▶ [Task to carry out]: The lines wanted run from the first one below through the one with "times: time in". Return them exactly.

▶ [Exercise data]:
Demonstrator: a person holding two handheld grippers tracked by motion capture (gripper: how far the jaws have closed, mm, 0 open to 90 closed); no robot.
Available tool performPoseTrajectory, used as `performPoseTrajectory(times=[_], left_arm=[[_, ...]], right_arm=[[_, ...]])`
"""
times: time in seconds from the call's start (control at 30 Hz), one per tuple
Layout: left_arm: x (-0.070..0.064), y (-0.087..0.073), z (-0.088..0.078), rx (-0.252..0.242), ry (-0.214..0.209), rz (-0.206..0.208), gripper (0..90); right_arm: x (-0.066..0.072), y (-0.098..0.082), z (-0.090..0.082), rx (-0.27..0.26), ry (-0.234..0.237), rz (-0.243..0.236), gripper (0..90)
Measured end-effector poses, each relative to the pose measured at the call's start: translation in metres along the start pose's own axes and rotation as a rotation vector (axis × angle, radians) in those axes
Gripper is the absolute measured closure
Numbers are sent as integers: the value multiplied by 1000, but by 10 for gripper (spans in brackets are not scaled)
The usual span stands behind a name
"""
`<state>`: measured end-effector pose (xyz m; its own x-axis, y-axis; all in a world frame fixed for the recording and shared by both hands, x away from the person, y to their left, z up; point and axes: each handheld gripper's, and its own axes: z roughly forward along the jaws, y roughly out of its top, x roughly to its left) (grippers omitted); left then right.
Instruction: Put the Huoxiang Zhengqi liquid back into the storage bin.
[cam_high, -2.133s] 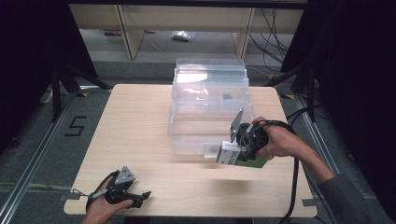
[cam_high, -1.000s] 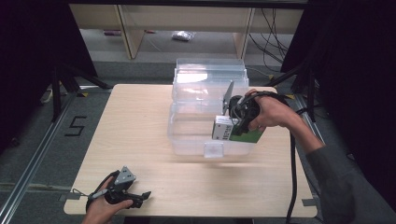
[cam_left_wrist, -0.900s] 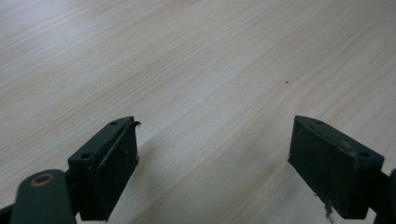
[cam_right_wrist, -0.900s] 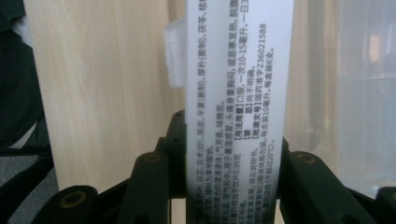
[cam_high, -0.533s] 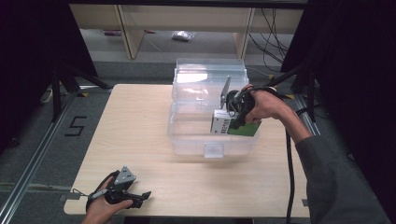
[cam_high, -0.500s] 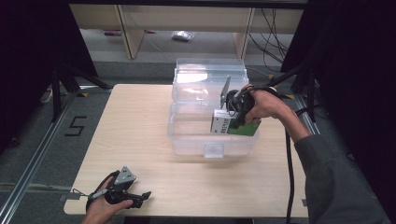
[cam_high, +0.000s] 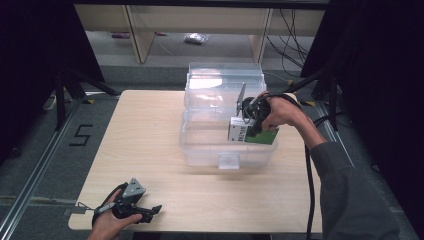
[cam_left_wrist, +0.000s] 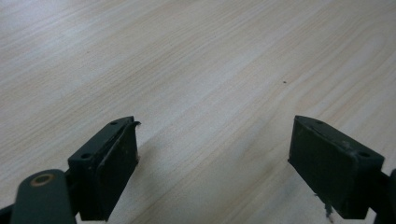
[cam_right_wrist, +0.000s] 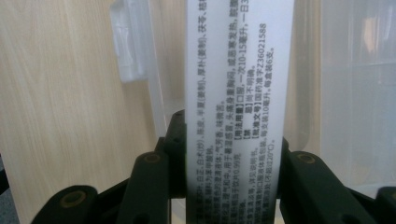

▶ [Output of the exercise]:
Demonstrator: a person holding two handheld grippers tracked by motion capture (gripper: how far the jaws have closed, mm, 0 open to 90 closed); no robot.
Available tool performPoseTrajectory, used as `performPoseTrajectory(times=[_], left_arm=[[_, ...]], right_arm=[[_, ...]])`
"""
times: time in seconds from the call's start (control at 30 Hz), one per tuple

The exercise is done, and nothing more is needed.